La parte más horrible de mí no pudo dejar de
pensar durante la obra en otros ejercicios similares, esos que ahora se venden
caros a nuestra babosa burocracia teatral y llenan sabrosamente el ojo de ese
público de hipsters atarantados que creamos con el pretexto de la renovación de
la escena: teatro de ideas sin una sola idea, con muy poquito teatro. Hacer
teatro de tesis no es fácil, pensar el mundo de manera inteligente y luego
llevarlo a la escena se antoja a veces imposible: porque el seso es seso y el
teatro es carne, pura maciza. Bola de
carne, con toda su fuerza bruta, con toda la humedad sanguinolenta que
supura, hace que parezca fácil.
Estrambote
Sé que a esta obra no le ha ido mal, tampoco ha
sido el hit del año. Entiendo que su inteligencia y lucidez le puedan hasta
parecer chocantes a este mundo estúpido. La misma paradoja que plantea la obra
la victimiza: quien decidirá si Bola de
carne es importante serán los ya citados público y burócratas teatrales.

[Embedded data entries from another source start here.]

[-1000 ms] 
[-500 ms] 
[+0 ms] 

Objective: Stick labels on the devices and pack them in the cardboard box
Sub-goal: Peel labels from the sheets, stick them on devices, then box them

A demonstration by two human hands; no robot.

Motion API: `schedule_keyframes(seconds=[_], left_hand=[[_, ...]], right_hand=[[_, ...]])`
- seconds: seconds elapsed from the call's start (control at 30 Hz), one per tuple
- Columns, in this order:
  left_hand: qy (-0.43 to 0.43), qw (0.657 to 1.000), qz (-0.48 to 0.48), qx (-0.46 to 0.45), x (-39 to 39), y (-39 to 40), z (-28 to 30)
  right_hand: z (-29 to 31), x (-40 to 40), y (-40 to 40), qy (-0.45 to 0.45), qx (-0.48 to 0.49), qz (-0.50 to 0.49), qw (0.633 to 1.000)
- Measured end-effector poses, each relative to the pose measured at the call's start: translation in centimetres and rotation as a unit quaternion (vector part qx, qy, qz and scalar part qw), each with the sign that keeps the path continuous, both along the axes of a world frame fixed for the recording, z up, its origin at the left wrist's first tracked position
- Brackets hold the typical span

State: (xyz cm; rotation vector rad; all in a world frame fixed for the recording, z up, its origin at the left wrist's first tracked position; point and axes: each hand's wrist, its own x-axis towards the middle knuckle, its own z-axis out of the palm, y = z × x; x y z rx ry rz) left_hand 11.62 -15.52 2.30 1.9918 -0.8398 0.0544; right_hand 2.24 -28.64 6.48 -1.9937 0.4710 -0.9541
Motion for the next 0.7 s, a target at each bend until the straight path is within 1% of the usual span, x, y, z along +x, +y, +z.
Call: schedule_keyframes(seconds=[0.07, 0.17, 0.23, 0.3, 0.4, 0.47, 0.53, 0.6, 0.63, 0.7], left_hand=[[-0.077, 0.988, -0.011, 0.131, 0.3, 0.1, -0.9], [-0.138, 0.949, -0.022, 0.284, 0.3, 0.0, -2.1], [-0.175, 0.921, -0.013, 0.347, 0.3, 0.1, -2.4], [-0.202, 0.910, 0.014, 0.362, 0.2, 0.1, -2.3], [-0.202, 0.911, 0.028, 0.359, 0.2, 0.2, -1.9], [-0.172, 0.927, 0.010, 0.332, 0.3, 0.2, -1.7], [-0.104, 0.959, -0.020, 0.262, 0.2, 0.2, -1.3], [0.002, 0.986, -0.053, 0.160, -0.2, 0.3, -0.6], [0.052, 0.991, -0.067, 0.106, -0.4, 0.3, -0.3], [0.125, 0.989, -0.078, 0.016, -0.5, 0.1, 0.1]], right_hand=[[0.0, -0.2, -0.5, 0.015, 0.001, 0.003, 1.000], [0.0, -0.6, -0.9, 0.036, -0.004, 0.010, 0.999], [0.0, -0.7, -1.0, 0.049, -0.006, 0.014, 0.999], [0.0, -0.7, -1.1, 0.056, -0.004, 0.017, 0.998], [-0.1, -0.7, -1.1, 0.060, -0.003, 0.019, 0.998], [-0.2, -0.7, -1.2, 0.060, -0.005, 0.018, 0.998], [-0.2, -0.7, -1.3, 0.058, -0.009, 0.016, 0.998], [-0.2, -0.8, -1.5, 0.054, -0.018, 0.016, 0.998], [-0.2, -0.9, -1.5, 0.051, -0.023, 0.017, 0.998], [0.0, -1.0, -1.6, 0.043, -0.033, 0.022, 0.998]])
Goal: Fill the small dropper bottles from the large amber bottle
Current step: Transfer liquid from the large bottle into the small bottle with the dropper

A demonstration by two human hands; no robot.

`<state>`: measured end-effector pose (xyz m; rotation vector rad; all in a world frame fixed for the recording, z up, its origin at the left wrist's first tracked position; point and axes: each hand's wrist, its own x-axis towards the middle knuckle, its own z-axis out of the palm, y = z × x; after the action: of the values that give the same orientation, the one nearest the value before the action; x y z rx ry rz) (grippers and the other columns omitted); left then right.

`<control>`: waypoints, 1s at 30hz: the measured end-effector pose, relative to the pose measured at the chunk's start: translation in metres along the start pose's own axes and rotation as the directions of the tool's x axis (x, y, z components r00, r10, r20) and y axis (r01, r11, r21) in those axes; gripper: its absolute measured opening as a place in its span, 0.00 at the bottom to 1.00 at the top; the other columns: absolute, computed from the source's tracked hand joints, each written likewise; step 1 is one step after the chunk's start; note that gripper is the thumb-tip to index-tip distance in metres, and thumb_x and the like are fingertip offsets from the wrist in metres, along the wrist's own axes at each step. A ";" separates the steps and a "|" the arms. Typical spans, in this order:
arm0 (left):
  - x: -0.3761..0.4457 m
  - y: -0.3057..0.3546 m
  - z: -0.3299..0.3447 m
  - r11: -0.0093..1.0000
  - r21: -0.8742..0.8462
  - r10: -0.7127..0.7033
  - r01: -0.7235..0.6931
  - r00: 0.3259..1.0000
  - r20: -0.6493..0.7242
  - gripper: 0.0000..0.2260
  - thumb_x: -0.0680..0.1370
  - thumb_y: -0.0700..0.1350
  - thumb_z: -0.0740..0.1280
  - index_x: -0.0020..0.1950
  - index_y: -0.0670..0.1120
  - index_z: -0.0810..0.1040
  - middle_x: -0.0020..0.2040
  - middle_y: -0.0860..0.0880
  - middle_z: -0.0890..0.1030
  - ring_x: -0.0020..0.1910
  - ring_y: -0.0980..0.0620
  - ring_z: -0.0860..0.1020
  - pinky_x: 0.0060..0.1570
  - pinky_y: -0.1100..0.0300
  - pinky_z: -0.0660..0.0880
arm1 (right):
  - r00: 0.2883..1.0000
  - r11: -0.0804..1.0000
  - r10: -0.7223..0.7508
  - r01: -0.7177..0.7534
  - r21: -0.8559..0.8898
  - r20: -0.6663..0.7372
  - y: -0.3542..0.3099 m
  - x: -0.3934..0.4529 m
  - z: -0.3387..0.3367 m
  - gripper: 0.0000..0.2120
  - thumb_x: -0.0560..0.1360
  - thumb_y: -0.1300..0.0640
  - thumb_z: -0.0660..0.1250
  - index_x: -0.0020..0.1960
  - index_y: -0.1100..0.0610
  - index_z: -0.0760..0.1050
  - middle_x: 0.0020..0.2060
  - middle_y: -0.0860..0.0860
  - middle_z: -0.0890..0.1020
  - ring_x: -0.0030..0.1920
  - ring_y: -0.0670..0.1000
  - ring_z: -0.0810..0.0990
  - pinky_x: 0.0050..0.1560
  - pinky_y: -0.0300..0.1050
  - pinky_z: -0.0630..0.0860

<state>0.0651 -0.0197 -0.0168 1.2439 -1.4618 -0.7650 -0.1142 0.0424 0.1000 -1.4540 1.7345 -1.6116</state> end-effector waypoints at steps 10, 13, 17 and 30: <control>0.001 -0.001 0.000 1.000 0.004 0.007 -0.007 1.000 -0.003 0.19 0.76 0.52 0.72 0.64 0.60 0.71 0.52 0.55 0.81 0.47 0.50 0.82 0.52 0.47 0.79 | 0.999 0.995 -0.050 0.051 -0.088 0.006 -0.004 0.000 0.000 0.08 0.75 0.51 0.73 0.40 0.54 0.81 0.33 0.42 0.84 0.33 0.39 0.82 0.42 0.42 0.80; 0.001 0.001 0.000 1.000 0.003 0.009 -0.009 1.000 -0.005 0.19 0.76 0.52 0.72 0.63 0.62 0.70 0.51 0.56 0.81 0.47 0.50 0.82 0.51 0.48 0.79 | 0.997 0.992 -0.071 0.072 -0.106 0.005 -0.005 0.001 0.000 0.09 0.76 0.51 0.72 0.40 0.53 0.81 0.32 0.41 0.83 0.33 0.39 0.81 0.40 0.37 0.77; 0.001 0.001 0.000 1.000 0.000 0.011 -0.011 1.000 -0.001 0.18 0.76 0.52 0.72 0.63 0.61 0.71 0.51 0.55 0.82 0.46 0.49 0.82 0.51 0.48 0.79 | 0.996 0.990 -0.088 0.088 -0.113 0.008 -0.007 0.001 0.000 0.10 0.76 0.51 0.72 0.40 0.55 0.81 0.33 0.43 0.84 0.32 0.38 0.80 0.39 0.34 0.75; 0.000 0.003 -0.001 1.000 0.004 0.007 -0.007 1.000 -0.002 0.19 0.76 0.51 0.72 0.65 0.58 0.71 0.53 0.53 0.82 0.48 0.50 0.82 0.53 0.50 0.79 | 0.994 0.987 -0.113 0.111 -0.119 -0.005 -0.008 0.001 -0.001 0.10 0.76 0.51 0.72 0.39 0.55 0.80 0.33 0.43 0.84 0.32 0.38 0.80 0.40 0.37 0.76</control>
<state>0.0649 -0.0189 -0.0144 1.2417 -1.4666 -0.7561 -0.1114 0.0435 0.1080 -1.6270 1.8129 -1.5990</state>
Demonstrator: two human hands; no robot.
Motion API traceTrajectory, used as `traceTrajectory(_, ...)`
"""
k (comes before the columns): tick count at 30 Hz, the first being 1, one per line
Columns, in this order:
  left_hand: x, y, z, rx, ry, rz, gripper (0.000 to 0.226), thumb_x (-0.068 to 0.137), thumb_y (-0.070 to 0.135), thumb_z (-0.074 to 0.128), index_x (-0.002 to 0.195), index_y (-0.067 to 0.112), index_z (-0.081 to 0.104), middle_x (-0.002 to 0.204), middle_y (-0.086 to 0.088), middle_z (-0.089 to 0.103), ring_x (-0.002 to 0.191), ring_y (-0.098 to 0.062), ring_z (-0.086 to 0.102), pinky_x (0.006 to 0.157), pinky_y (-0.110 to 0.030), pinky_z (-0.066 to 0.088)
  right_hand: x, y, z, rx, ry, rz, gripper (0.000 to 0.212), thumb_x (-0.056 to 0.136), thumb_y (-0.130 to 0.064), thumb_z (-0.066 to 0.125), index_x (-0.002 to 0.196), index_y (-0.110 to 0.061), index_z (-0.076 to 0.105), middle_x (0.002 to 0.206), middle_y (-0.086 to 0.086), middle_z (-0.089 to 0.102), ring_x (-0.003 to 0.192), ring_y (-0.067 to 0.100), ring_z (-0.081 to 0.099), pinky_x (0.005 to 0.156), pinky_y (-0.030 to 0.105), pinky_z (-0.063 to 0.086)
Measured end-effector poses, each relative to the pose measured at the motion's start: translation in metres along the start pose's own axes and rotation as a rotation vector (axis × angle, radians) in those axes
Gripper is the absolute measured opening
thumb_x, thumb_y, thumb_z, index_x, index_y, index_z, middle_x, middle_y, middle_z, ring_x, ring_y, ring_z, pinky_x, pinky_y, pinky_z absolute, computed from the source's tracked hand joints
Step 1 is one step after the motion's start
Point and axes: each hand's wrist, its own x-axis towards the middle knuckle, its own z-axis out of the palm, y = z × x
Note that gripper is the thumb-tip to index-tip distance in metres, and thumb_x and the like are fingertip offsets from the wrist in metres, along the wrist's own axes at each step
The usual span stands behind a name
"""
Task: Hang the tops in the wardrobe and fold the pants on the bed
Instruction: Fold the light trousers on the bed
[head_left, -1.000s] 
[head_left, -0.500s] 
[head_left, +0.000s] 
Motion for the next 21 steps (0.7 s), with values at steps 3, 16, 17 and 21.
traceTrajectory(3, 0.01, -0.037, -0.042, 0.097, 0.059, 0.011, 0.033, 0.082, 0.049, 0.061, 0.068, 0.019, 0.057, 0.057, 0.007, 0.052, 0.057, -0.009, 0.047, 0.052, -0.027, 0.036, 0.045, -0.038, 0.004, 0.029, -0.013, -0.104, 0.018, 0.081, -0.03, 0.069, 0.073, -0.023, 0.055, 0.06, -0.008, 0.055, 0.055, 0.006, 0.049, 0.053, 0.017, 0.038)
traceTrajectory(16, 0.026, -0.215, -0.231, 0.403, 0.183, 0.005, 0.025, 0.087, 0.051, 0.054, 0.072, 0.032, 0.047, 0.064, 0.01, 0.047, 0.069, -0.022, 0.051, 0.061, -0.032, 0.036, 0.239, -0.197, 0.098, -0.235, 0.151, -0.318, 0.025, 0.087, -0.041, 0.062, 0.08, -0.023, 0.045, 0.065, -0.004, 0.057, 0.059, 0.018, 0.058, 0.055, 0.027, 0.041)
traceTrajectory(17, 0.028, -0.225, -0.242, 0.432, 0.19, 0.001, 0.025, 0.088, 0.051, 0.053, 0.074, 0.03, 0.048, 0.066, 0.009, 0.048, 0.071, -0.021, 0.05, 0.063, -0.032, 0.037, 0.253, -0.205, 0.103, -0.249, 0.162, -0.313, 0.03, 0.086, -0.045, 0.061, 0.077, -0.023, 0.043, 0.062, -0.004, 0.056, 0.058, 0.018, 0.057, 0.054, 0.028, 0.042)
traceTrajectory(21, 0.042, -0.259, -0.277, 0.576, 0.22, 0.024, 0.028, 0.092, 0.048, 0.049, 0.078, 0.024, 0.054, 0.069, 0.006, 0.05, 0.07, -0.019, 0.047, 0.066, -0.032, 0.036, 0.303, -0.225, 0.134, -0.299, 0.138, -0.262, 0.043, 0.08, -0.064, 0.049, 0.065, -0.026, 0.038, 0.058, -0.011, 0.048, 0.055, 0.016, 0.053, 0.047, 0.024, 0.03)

También nuestros teatreros. Y en tanto que todos ustedes ciudadanos, al fin
cómplices de este derrumbe generalizado, cómo podrán entender el bello animal
que se solaza frente a ustedes. Quede entonces Bola de carne como un registro de que alguien, por lo menos alguien
(en este caso dos), supo (supieron) leer las catástrofes en medio del temblor:
la catástrofe de la Occidente en general y la catástrofe de nuestro teatro
mexicano en lo particular. Digo, sirva como registro si es que al final queda
alguien para leerlo.
Segundo estrambote
Bola de carne se presentó en nuestro teatro La
Caja (digo nuestro porque depende de la Compañía Titular de Teatro de la UV),
acá en Xalapa, se presentó gracias a las malas artes de Luis Mario Moncada y
gracias a esa disposición que siempre tienen los verdaderos teatreros de hacer
teatro cualesquiera que sean las condiciones. La presentación de Bola de carne fue un vaso de agua fresca
en medio de los calores que produce la actual sequía del teatro independiente
xalapeño, porque algo pasa con el teatro independiente en Xalapa. En los
últimos años, una generación de jóvenes y talentosos teatreros dio vida a
nuestra escena independiente. Estos jóvenes crecieron: los que de verdad
servían, se fueron, porque en Xalapa las condiciones para hacer teatro no son
las mejores; quienes se quedaron aquí, pues por algo se quedaron aquí. Eso
pasa, y es normal, pero uno suponía que detrás de este grupo vendrían los
jóvenes a llenar el espacio y continuar con esa gran historia de teatro
orillero que tiene ilustres referentes en gente como Paco Beverido y proyectos
como aquellos talleres libres de La Caja. No veo a los jóvenes. Vamos, sí los
veo, pero los veo haciendo trabajos escolares, sin sentido ni factura, dignos
de cualquier otro puto rancho polvoriento. Para acabarla de joder, Martín
Zapata, que se había quedado acá para sacar la casta, ahora anda muy orondo de
sabático.
Allí el animal, acá las carnes, juzgue usted mi
pericia con los cuchillos y la chaira.